■ **Data extract**:
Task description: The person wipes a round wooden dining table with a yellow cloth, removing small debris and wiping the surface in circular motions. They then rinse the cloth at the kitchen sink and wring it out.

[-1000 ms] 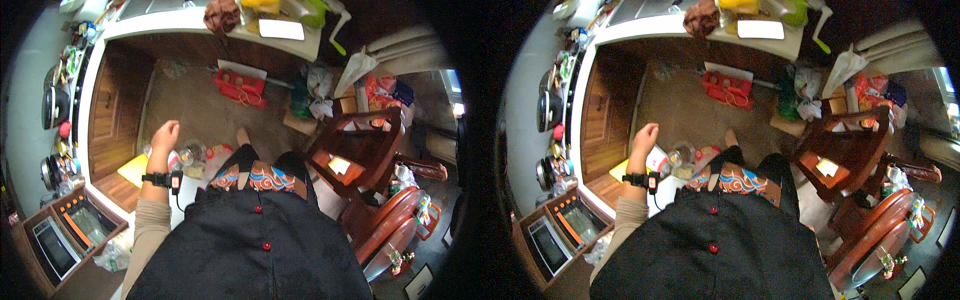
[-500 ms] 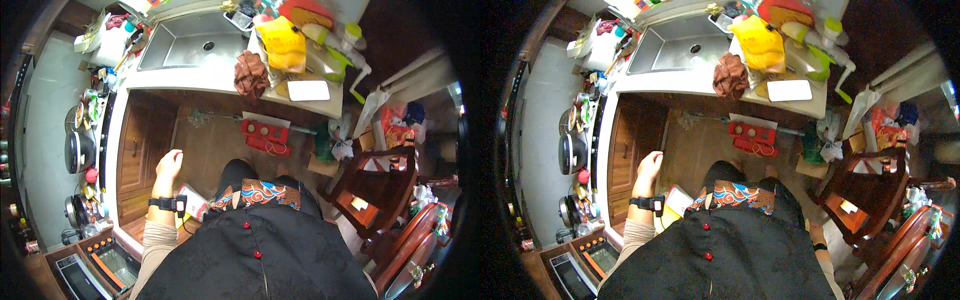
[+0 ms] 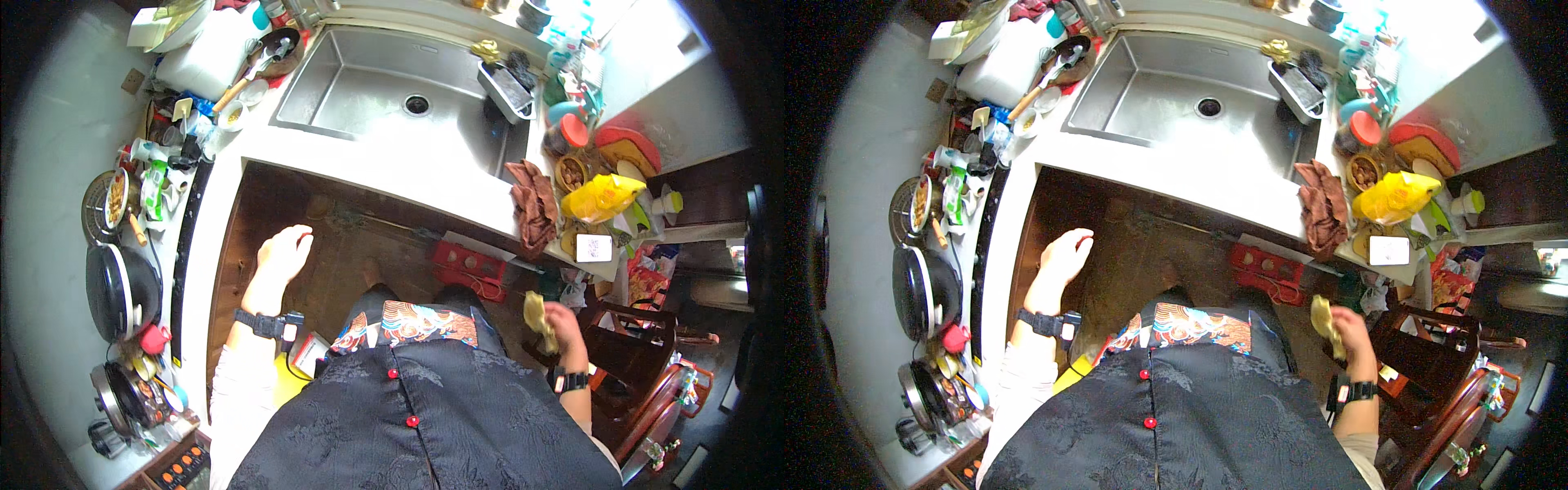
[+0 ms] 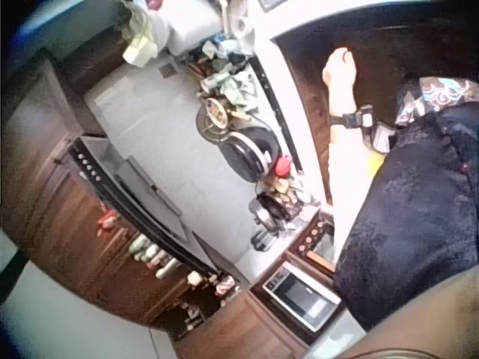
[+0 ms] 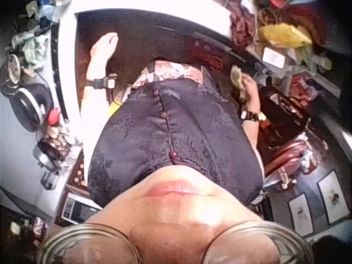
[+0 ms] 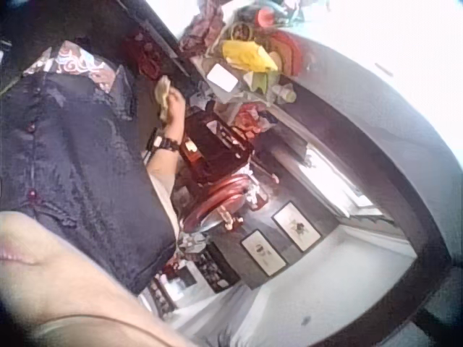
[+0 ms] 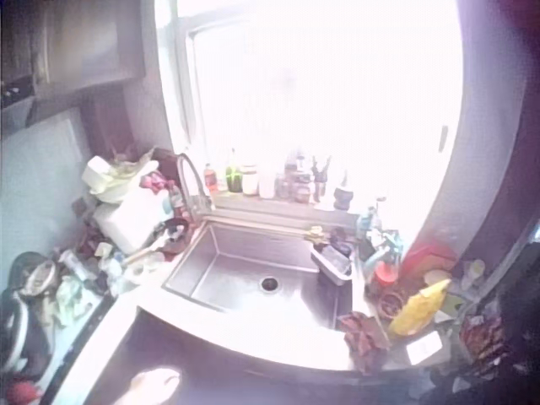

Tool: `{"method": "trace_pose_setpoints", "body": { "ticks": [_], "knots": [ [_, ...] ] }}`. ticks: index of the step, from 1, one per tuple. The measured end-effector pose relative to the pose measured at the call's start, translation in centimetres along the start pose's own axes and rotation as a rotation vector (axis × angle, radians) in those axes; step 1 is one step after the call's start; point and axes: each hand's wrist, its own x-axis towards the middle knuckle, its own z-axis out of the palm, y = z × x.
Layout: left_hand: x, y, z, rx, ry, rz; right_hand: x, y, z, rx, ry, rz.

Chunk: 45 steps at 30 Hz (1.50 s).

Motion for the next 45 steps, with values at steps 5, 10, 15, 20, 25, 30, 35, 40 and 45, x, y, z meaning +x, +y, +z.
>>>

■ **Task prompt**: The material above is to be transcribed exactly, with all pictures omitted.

■ **Answer section**:
Task description: The person wipes a round wooden dining table with a yellow cloth, removing small debris and wiping the surface in circular motions. They then rinse the cloth at the kitchen sink and wring it out.

[-1000 ms] 
[-500 ms] 
[+0 ms] 
[+0 ms] 
[+0 ms] 
[+0 ms] 
[+0 ms] 

Tool: `{"method": "trace_pose_setpoints", "body": { "ticks": [_], "knots": [ [_, ...] ] }}`. ticks: index of the step, from 1, one per tuple. The measured end-effector pose relative to the pose measured at the call's start, translation in centimetres along the start pose's own axes and rotation as a rotation vector (axis × angle, radians) in those axes; step 1 is one step after the call's start; point and axes: each hand's wrist, its own x-axis towards the middle knuckle, its own z-axis out of the palm, y = z × x.
Layout: left_hand: x, y, z, rx, ry, rz; right_hand: x, y, z, rx, ry, rz.

Chunk: 45 steps at 30 Hz (1.50 s).

Motion for the next 45 steps, with values at steps 5, 10, 15, 20, 25, 30, 35, 40 and 45, x, y, z meaning +x, +y, +z.
>>>

Nothing remains to be done, and the exercise is complete.